This project consists of a few parts:
- A web scraper to gather data from the CJ IRIS database
- A differencing library which compares changes gathered
- A streamlined pipeline for gathering and differencing data
- A web application for displaying and navigating data
My routine is fairly straightforward: I run pipeline.py
to get the most current data, then I run flaskapp_v1.py
to view the updated data via localhost.
If you decide to try to run this, make sure to change the name of sample_repo
to just repo
(trust me, it's easier this way). You also need to download the most recent chromedriver here.
run_scraper.sh
accesses CJ IRIS. Don't be alarmed, but it may open a window and navigate its links. You can do other stuff while this runs, the program doesn't need browser focus to work.
run_flaskapp.sh
compiles the data into a simple web application which can be accessed at 127.0.0.1:5000
. The home page includes an explanation of what you're looking at.
I don't have a requirements.txt or anything like that, so you'll have to configure your environment with Flask, Waitress, and Selenium.
bpl_scraper.py
is by far the most heavily-documented module. It should not need to be changed at all. If you want to manually access the scraper module instead of using pipeline.py
, the method you want is scrape_all_data
.
diffy.py
contains the ORMs used to manage and compare the data gathered by the scraper. The end product is DiffEntryHistory
, which tracks all changes over the lifespan of the archive. You can access an alternate repository with DiffEntryHistory.open(directory)
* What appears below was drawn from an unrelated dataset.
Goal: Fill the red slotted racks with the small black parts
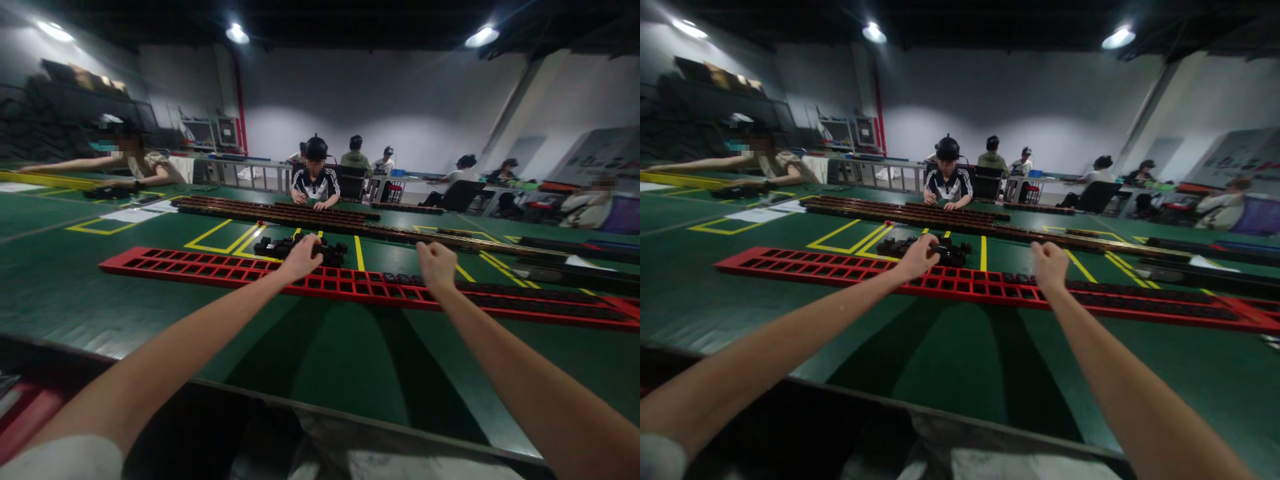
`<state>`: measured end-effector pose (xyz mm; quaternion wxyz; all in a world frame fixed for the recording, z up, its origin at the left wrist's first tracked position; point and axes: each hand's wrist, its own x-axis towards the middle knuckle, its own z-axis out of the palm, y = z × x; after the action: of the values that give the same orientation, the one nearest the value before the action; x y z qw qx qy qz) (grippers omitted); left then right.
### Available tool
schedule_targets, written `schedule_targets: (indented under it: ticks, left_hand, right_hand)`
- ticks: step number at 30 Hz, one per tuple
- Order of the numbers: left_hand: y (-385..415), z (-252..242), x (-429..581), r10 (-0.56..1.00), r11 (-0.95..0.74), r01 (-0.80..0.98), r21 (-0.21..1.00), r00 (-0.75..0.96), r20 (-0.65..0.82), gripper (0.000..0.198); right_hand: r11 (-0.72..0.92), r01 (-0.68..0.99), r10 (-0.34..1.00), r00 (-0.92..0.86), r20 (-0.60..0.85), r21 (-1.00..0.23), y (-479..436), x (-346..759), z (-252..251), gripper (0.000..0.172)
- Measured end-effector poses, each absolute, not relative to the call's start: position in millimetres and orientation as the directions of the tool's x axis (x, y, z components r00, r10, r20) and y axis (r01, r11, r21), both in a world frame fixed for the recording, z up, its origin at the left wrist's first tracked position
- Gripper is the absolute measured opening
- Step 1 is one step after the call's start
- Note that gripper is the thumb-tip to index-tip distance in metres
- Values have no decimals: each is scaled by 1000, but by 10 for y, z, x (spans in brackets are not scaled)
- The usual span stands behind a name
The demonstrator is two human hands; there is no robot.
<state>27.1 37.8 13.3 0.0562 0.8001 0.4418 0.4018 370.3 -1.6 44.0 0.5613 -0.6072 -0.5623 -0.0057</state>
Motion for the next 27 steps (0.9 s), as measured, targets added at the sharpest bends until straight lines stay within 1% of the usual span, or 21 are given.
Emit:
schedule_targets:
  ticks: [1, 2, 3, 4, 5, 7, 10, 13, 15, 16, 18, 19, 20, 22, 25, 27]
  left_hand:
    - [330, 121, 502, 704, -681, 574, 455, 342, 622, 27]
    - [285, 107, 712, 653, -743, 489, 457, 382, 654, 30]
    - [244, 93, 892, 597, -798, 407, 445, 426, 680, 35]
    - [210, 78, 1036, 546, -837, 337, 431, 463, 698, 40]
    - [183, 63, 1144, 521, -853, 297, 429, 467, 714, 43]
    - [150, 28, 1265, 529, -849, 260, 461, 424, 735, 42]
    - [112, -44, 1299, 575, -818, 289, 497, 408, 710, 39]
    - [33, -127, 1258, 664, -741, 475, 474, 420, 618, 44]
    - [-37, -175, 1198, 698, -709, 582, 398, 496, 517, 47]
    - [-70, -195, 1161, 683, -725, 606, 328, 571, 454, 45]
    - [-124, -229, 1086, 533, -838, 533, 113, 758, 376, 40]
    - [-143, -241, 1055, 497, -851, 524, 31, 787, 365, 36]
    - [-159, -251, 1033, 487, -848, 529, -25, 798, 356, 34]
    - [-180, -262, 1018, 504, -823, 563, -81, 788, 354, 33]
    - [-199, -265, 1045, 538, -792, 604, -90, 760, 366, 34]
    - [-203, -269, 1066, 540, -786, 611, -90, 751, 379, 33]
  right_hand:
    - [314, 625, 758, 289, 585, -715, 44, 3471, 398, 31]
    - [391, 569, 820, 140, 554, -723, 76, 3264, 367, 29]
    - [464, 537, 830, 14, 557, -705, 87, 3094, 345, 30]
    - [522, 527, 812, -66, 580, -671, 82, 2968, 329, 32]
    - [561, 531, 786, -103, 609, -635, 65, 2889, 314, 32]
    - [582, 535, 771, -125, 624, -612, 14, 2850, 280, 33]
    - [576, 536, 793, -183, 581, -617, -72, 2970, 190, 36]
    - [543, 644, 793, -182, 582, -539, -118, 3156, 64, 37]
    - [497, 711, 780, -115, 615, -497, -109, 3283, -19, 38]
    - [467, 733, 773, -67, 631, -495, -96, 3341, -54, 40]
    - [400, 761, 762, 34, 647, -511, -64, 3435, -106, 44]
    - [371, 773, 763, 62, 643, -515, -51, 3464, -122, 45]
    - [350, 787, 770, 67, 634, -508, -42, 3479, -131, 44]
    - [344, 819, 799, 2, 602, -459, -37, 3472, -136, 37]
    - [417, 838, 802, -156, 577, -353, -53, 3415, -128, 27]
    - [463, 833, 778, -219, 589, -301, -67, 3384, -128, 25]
. The directory I use is repo/diff
.
pipeline.py
consists primarily of the scrape_and_diff_today_from_yesterday
method. If you specify the directory
parameter you can scrape into an alternate repository.
flaskapp_v1.py
contains the implementation of a simple web application for navigating the data. This only works for a repo named repo
, so if you want to change that you will have to edit this file. But it's just easier to give the repo the proper name in the first place, I promise.
Let's say your archive has grown to a few hundred differences. Maybe it's making the data unwieldy to look at, or maybe it's taking a bit too long to load.
The solution is to rebase your archive. To start, select and open the DiffEntryHistory you want to rebase:
deh = DiffEntryHistory.open("path/to/diff")
Let's say you want to reduce your archive by 200 days. Then call the rebase function like this:
deh.rebase(200)
And voila, your archive has been rebased! This doesn't delete any files, and also produces a _meta_old.txt
file which contains the pre-rebase data in case you want to undo.
If you want to automate this process, you could do something like this:
if len(deh) > 365:
deh.rebase(len(deh) - 365)
This will ensure your archive is always a reasonable size. It is ultimately up to you how much data you want the app to handle.